Probability of success
posted on
Mar 19, 2015 04:43PM
No one is going to buy us out unless we show and have a history of substantial earnings per share. Lets examine that aspect.
Pick a share price, any price from $2.00 to $5.00 or higher. Use a multiple of 10, the PE ratio and you calculate the estimated annual earnings. Multiply that by the number of outstanding shares, approx. 295 million and the result is the amount of actual annual profit.
The first thing we need to happen is that any or most of the future settlements should be in the range of high 6 or 7 figures.
Even if that were to bring in about 20 millioin, its a one time deal, so you can't continue to count that except for a single year or two which would split that amount if half.
The remainder would have to come from license agreements. Using those profit dollars calculated above less any settlement amounts you choose to estimate, the license amounts would have to total anywhwere from 50 to130 million dollars annually.

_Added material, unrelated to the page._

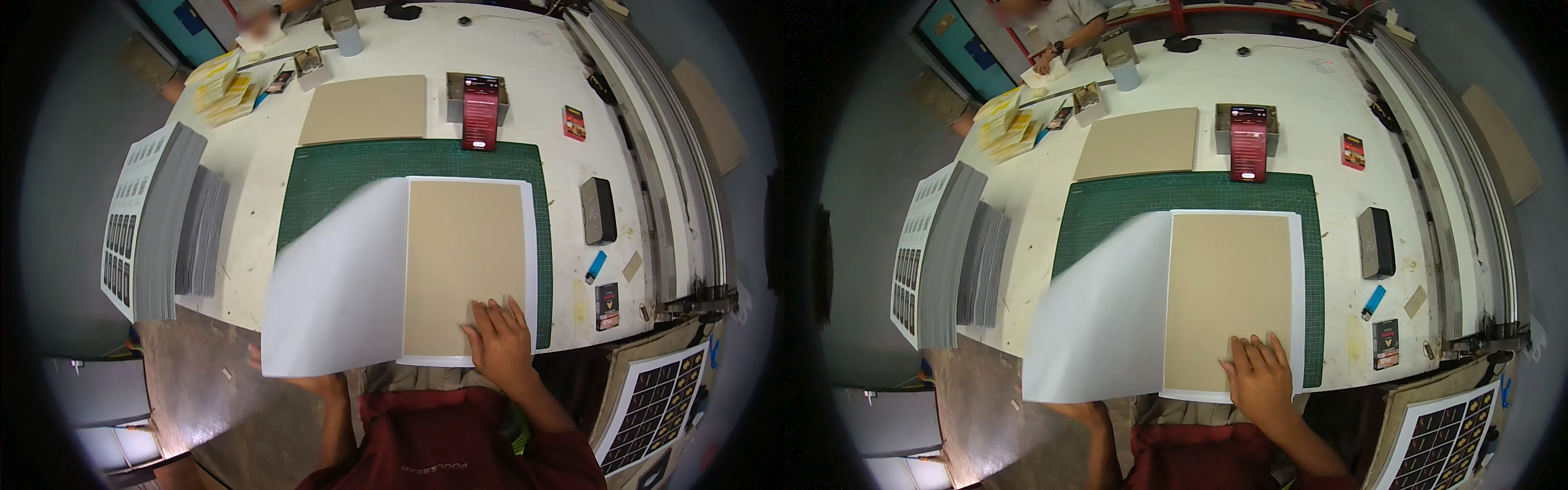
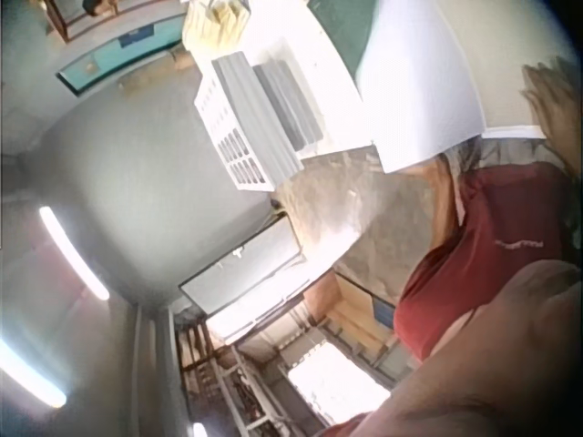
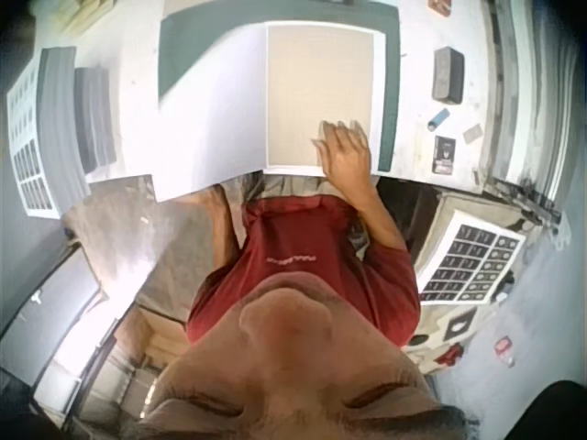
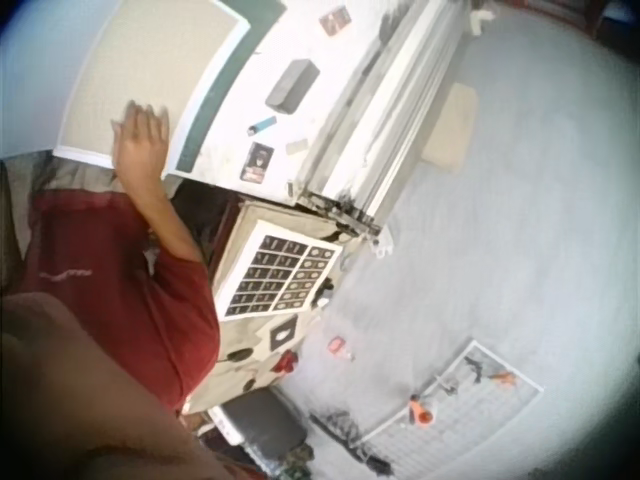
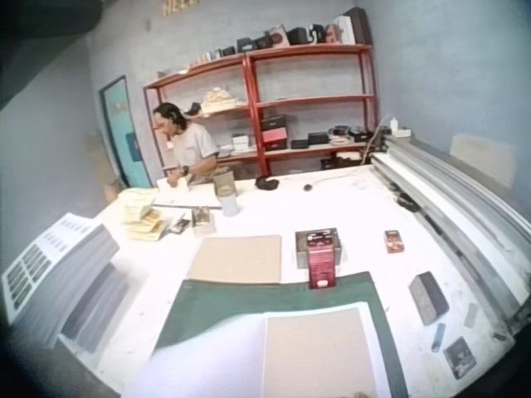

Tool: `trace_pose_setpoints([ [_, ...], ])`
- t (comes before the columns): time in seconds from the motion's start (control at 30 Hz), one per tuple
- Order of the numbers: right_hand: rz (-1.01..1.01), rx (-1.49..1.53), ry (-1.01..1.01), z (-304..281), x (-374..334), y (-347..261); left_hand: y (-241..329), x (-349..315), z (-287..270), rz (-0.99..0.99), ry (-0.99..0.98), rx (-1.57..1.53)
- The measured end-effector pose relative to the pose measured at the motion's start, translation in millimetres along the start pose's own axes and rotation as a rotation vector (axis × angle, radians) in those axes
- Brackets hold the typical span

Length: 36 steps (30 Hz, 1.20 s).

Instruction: The person repeatedly places a printed sheet onto a white backing sheet, aligns them, and then places a brown cardboard cover on top. They smooth the stack and move the completed unit aside, repeating the cycle with new sheets.

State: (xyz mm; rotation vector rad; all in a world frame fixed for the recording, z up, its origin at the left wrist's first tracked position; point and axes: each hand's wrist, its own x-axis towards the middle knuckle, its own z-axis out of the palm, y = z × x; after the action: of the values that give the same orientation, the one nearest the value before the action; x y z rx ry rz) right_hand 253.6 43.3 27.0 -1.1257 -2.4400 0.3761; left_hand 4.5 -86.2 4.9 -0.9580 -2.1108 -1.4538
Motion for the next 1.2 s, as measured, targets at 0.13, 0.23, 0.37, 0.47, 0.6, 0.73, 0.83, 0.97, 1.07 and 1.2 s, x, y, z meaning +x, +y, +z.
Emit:
trace_pose_setpoints([
  [0.13, 0.003, 0.208, -0.052, -9.8, -1.4, 14.5, 14.2, 11.8, 56.0, 0.489, -0.727, 0.389],
  [0.23, 0.390, 0.513, -0.004, -46.2, -20.6, 79.2, 25.2, 14.6, 134.2, 0.724, -1.074, 0.467],
  [0.37, 0.657, 0.385, 0.566, -124.4, -19.6, 67.3, 53.3, 29.9, 147.2, 0.721, -1.202, 0.079],
  [0.47, 0.277, -0.073, 0.288, -105.6, -24.1, 29.5, 49.4, 23.8, 152.2, 0.702, -1.262, 0.069],
  [0.6, 0.225, -0.118, -0.026, -33.6, -22.7, -6.4, 53.0, 22.0, 153.2, 0.686, -1.284, 0.052],
  [0.73, 0.279, -0.148, -0.082, -8.0, -48.6, 0.2, 67.0, 11.2, 155.8, 0.696, -1.203, 0.139],
  [0.83, 0.280, -0.118, -0.060, 0.5, -56.4, 3.0, 99.6, 4.4, 192.0, 0.737, -1.178, 0.133],
  [0.97, 0.284, -0.111, -0.043, 1.0, -53.8, 0.4, 137.1, -0.8, 303.9, 0.822, -1.074, 0.097],
  [1.07, 0.295, -0.089, -0.039, -7.2, -53.1, -0.9, 151.1, -14.3, 312.0, 0.866, -1.075, 0.098],
  [1.2, 0.320, -0.079, 0.012, -1.7, -52.3, 4.4, 141.4, -31.3, 237.7, 1.007, -1.326, -0.112],
])
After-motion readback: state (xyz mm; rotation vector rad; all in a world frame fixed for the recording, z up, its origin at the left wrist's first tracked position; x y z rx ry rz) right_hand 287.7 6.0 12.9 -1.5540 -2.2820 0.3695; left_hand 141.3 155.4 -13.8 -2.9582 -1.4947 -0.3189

Since we have no idea how much a typical license agreement is worth, the question is will the amounts be substantial enough and ongoing to make up these extremely high profit dollars.
In todays world the technology is updated so fast, the longer we wait for agreements the less chance we will have for any degree of success, either because our platforms are not as unique as we think or companies have designed around our patents, or they don't feel that license amounts are approriate for the use of the platforms.
All in all, the success probility is quickly diminishing month by month, we need to implement strong settlement strategies, if we have not, and we urgently need sales or license agreements of significant amounts if we want to see even a minimal share price of a few dollars.
We have no idea if any of this is happening, thats pretty frustrating for any shareholder. What is our chance of a return on our investment?